→ Exercise data
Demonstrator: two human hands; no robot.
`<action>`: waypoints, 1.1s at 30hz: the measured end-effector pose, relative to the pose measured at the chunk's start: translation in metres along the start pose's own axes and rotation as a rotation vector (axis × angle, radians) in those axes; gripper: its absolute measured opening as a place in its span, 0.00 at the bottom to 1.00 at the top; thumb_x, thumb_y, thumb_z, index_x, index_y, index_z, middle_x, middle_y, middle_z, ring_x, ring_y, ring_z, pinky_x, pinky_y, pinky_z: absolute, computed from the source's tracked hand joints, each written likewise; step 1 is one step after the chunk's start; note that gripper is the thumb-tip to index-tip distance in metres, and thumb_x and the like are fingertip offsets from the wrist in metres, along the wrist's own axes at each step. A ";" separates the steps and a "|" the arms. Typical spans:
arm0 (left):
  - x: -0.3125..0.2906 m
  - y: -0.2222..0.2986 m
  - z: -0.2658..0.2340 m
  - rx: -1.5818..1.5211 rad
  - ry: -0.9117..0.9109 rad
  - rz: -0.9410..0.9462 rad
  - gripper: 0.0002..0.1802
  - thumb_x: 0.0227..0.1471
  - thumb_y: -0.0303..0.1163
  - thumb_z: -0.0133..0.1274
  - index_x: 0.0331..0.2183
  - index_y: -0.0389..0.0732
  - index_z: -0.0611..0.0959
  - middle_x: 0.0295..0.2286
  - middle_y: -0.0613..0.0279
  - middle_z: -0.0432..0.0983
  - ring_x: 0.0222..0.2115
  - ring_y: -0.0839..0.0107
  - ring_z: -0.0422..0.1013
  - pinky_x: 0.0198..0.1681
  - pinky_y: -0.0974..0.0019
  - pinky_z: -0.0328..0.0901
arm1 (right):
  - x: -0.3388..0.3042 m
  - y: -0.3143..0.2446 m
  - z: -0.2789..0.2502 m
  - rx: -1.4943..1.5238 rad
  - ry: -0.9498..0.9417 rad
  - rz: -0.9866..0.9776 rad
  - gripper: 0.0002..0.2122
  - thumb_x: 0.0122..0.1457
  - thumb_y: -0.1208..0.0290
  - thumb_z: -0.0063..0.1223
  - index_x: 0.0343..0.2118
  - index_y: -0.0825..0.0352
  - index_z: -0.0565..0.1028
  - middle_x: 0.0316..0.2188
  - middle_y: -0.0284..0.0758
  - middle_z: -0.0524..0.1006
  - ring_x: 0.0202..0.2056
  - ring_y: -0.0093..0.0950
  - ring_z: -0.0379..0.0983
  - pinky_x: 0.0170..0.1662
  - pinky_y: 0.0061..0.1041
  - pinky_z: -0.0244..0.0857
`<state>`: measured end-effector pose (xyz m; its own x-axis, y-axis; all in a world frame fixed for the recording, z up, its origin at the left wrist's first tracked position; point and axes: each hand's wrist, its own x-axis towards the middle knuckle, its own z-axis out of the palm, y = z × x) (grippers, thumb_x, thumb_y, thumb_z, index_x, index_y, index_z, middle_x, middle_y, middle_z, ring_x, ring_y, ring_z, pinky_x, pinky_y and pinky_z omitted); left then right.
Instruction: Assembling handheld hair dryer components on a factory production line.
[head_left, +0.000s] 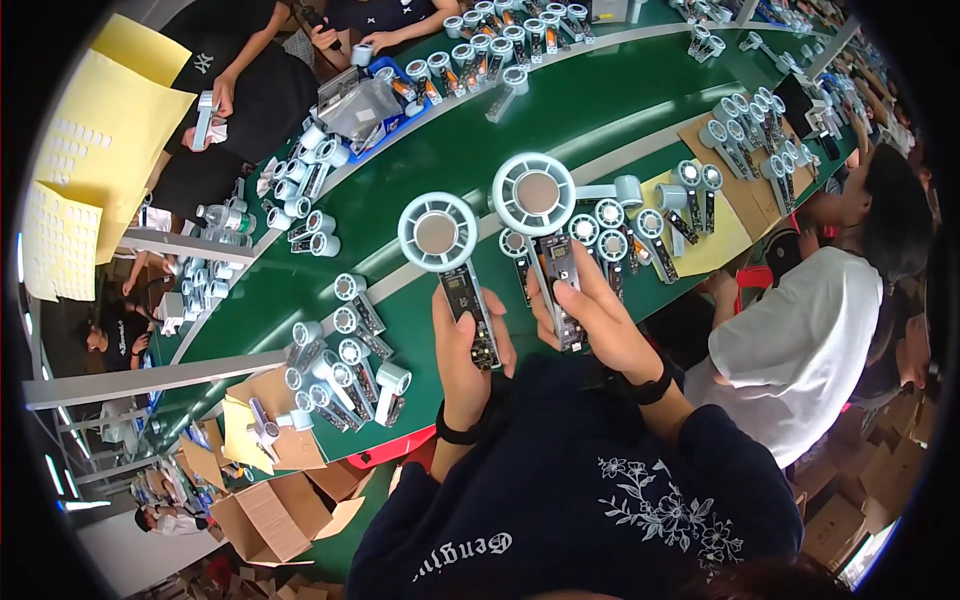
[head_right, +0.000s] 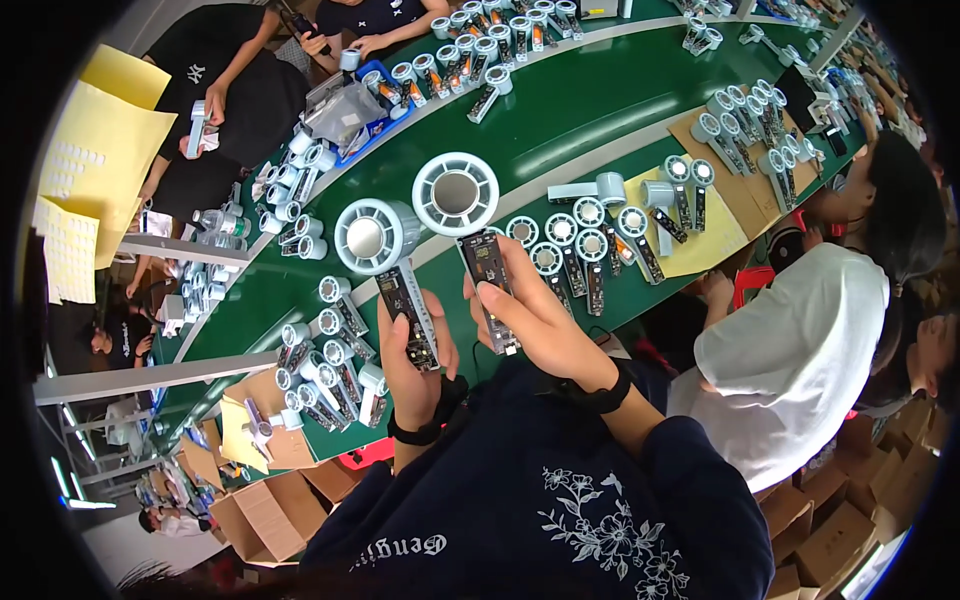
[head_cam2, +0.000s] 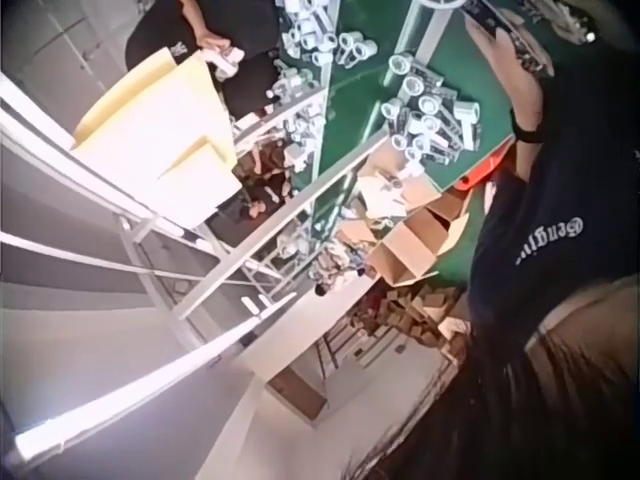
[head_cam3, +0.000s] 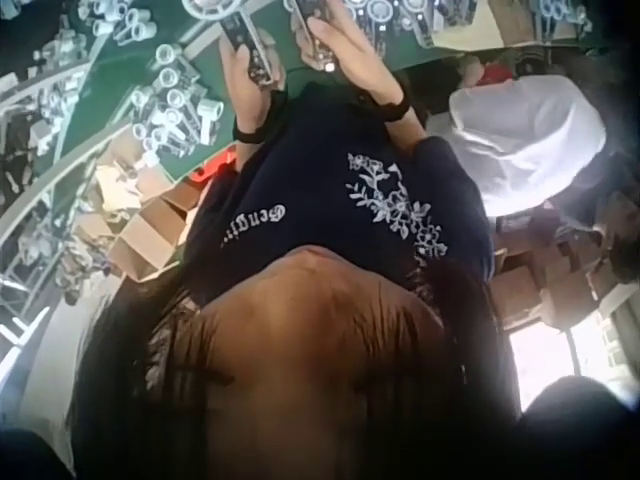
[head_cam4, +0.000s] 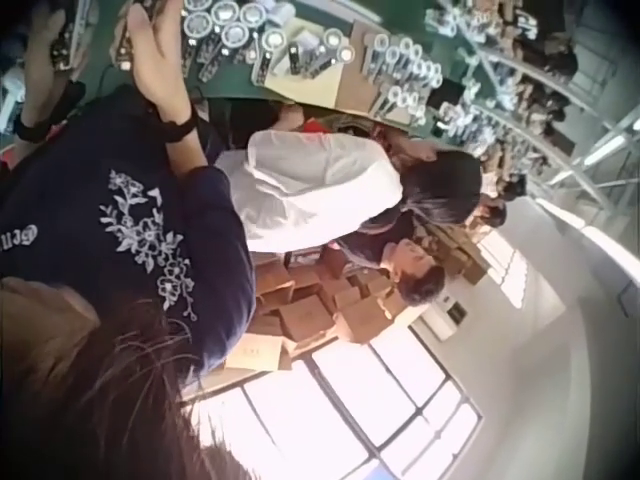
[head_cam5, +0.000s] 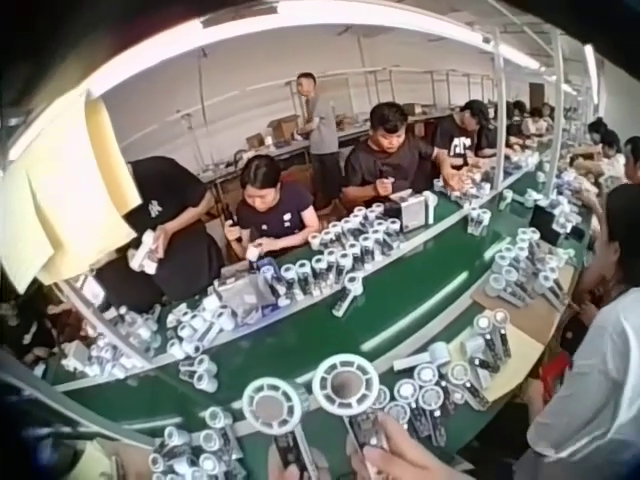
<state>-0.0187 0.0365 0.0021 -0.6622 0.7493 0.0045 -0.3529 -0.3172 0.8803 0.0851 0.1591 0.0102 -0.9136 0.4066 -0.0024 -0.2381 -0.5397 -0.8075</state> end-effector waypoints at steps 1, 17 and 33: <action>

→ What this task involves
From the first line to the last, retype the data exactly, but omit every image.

→ Result of this task
Demonstrator: two human hands; no robot.
`<action>`: waypoints, 1.1s at 30hz: the measured end-effector pose, relative to the pose measured at the chunk's start: translation in metres along the start pose's own axes and rotation as a rotation vector (axis × angle, radians) in those axes; gripper: its absolute measured opening as a place in its span, 0.00 at the bottom to 1.00 at the top; thumb_x, thumb_y, thumb_z, index_x, index_y, index_z, middle_x, middle_y, middle_z, ring_x, ring_y, ring_z, pinky_x, pinky_y, pinky_z: absolute, computed from the source's tracked hand joints, each written likewise; step 1 is one step after the chunk's start; note that gripper is the thumb-tip to index-tip distance in metres, and thumb_x and the like are fingertip offsets from the wrist in metres, along the wrist's own axes at each step. A ";" separates the steps and a "|" the arms. Typical spans:
arm0 (left):
  - x: -0.3125..0.2906 m
  - y: -0.2222..0.2986 m
  - z: -0.2658..0.2340 m
  - rx: -1.5818..1.5211 rad
  - ry: -0.9117..0.9109 rad
  - rz: -0.9410..0.9462 rad
  - gripper: 0.0002..0.1802
  - thumb_x: 0.0227..0.1471
  - thumb_y: -0.0303..0.1163
  - thumb_z: -0.0133..0.1274
  - index_x: 0.0331..0.2183
  - index_y: -0.0389..0.0732
  - index_z: -0.0611..0.0959
  - middle_x: 0.0295..0.2286
  - middle_y: -0.0613..0.0279
  - middle_z: -0.0432..0.0983
  - ring_x: 0.0222..0.2115
  - ring_y: -0.0839..0.0107
  - ring_z: -0.0422..0.1013
  - pinky_x: 0.0198..0.1681
  - pinky_y: -0.0974..0.0019
  - pinky_z: -0.0328..0.0901
arm1 (right):
  - x: -0.3388..0.3042 m
  - y: -0.3143..0.2446 m
  - z: -0.2789..0.2502 m
  - rx: -1.4943..1.5238 rad
  - ry: -0.9498..0.9417 rad
  - rz: -0.9866..0.9776 rad
  - gripper: 0.0002..0.2122
  - thumb_x: 0.0122..0.1457
  - thumb_y: -0.1208..0.0290
  - thumb_z: -0.0063..0.1223
  - index_x: 0.0343..0.2118
  - index_y: -0.0825..0.0352
  - index_z: -0.0565..0.1028
  - middle_x: 0.0316..0.2188
  - middle_y: -0.0284..0.0758
  - middle_z: -0.0524..0.1006
  - ring_x: 0.0202..0.2056
  - ring_y: -0.0093..0.0950
  - ring_z: -0.0379..0.0983
  - pinky_x: 0.0170..0.1662
  - pinky_y: 0.0061..0.1041
  - pinky_z: -0.0244..0.0857
`<state>`: measured end-effector pose (xyz m; its own x-axis, y-axis; all in a world frame fixed for the recording, z up, its origin at the left wrist's first tracked position; point and axes: each hand's wrist, its own x-axis towards the middle knuckle, its own z-axis out of the palm, y = z × x) (grippers, thumb_x, thumb_y, thumb_z, index_x, index_y, index_z, middle_x, middle_y, middle_z, ring_x, ring_y, ring_z, pinky_x, pinky_y and pinky_z omitted); left then right.
Instruction: Assembling handheld hair dryer components on a factory production line.
[head_left, +0.000s] 
[head_right, +0.000s] 
[head_cam2, +0.000s] 
[head_cam3, +0.000s] 
[head_cam4, +0.000s] 
[head_cam5, +0.000s] 
<state>-0.0187 0.0365 0.0021 -0.6622 0.7493 0.0045 -0.3529 -0.3172 0.8803 0.0851 0.1591 0.0102 -0.9136 0.4066 -0.0024 -0.2381 -0.5397 -0.8075</state> end-effector waypoints at steps 1, 17 and 33: <action>

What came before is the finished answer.